Klagers en verweerder geven verschillende lezingen van de diverse conflicten en confrontaties die zich tussen hen beiden hebben voorgedaan. Over en weer hebben zij aangifte gedaan bij de politie. De aangiftes tegen verweerder hebben niet geleid tot een strafrechtelijke vervolging. Verweerder betwist een aantal door klagers gestelde gedragingen en verweerder schetst een andere context waartegen bepaalde wel door hem erkende gedragingen zich hebben voorgedaan.

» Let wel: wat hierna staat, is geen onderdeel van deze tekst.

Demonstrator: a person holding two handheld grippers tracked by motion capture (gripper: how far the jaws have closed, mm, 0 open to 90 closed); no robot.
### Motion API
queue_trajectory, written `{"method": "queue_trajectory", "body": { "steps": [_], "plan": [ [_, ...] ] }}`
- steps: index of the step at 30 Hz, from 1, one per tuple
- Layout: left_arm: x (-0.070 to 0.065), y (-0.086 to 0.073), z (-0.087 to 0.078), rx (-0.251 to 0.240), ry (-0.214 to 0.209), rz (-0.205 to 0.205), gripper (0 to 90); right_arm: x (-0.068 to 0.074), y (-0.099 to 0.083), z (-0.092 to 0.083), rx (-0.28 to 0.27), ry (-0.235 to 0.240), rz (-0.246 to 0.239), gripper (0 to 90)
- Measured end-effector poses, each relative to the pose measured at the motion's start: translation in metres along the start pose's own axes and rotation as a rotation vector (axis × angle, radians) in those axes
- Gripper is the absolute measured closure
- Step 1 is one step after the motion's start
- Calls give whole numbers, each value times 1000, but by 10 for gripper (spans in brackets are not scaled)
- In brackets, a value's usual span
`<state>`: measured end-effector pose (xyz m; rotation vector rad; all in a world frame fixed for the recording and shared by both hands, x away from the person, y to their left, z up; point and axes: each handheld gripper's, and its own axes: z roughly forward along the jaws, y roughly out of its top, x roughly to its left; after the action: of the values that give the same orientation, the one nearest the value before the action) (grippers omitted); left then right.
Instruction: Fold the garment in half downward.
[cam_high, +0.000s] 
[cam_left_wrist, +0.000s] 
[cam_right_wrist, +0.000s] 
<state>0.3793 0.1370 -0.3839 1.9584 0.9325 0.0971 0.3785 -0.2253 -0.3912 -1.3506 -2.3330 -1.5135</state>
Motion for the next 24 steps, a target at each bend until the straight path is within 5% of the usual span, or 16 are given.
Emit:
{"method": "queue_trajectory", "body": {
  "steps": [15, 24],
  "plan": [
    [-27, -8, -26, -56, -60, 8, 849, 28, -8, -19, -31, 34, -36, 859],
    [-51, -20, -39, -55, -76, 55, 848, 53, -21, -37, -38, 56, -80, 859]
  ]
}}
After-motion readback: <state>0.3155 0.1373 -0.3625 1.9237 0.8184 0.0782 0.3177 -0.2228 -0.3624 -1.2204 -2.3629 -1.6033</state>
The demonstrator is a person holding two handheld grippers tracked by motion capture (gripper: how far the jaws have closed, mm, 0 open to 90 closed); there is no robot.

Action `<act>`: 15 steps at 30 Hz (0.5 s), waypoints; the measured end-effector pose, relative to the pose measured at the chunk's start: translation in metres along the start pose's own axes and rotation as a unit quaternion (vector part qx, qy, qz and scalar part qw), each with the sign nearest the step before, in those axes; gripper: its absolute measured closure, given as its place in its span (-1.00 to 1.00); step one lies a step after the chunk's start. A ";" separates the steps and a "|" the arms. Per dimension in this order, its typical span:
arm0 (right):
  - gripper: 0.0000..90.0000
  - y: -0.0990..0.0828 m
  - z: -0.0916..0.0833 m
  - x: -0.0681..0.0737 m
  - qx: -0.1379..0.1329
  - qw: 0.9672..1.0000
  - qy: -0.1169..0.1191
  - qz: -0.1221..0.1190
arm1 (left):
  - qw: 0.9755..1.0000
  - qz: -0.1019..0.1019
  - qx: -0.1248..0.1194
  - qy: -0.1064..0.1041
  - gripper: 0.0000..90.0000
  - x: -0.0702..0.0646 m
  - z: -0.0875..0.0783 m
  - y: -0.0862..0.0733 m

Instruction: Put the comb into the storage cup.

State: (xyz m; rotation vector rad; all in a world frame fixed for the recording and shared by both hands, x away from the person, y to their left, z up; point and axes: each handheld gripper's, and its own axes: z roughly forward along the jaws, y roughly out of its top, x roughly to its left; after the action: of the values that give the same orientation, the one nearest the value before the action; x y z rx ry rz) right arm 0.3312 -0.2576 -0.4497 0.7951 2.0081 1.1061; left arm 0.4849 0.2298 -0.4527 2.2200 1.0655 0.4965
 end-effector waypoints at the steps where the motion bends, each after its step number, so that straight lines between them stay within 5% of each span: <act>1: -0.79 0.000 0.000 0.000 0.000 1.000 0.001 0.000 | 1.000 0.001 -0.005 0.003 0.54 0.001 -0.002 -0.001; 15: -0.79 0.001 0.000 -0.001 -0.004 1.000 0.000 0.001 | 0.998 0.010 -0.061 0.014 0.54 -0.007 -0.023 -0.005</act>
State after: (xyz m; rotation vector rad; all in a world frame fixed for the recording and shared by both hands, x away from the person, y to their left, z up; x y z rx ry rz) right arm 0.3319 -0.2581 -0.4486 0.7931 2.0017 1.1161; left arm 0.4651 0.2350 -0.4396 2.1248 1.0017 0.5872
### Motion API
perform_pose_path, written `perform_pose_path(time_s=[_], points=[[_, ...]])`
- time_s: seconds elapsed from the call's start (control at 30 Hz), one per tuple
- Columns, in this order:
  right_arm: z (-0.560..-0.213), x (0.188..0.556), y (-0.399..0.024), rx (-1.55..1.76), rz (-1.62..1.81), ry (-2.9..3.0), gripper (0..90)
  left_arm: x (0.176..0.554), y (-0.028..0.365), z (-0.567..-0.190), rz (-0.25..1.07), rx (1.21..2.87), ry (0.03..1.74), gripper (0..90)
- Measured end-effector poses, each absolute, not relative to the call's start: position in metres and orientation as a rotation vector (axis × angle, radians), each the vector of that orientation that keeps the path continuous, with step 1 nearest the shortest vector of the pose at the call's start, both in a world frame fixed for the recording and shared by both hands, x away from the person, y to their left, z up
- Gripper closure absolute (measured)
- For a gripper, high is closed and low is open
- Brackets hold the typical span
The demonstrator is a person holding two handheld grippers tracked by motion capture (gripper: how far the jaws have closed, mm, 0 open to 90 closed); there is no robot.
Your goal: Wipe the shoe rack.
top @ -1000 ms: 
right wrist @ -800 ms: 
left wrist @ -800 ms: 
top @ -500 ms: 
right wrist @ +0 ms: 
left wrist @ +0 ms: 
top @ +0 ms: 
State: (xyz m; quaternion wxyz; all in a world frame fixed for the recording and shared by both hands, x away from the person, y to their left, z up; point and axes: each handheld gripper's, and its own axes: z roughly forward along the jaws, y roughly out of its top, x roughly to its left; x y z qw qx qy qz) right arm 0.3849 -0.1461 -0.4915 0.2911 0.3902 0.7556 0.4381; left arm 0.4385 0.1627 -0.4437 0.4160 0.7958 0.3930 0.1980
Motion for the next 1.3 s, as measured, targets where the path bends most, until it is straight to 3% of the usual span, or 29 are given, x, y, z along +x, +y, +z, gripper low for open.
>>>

Het merendeel van de gedragingen die verweerder wordt verweten, kan derhalve niet worden vastgesteld. Een uitzondering daarop vormt de geplaatste review op een website. In reactie op een review met betrekking tot het kantoor van verweerder, die door een anonieme bron is geplaatst, heeft verweerder zich op diezelfde website onheus en in omineuze bewoordingen uitgelaten over klagers, daarbij het adres en het (geheime) telefoonnummer van klagers kenbaar gemaakt. Nu deze uitlatingen over klagers zijn geplaatst op een website, waarin de praktijkuitoefening van het kantoor van verweerder aan de orde is, acht de raad voldoende aanknopingspunten aanwezig om de gedragingen van verweerder op dit punt aan een tuchtrechtelijk oordeel te onderwerpen.

Gelet op het vergaande karakter van publicatie van privégegevens van klagers op het internet, overschrijdt plaatsing van deze gegevens de grenzen van hetgeen betamelijk is. Verweerder heeft deze gegevens en informatie over het verleden van klagers in omineuze bewoordingen gepubliceerd naar aanleiding van een voor verweerders kantoor ongunstige en onwelvallige review. Zo dit al van invloed zou kunnen zijn op het antwoord op de vraag of verweerder de grenzen van de betamelijkheid heeft overschreden, dan nog is niet komen vast te staan dat klagers deze review hebben geplaatst. Nu verweerder(s kantoor) zich bovendien zelf heeft blootgesteld aan beoordelingen van zijn kantoor via internet en dus de kans heeft aanvaard dat een minder gunstige review geplaatst zou kunnen worden, heeft verweerder bovenmatig en agressief gereageerd op deze publicatie.

De raad is dan ook van oordeel dat de klacht gegrond is voor zover hierboven overwogen.

De beslissing van de raad luidt als volgt:

De klacht tegen verweerder is gegrond voor zover hierboven overwogen.

De raad legt aan verweerder de maatregel van een enkele waarschuwing op.

Aldus beslist door de raad in de hiervoor vermelde samenstelling en uitgesproken in het openbaar op10 januari 2011.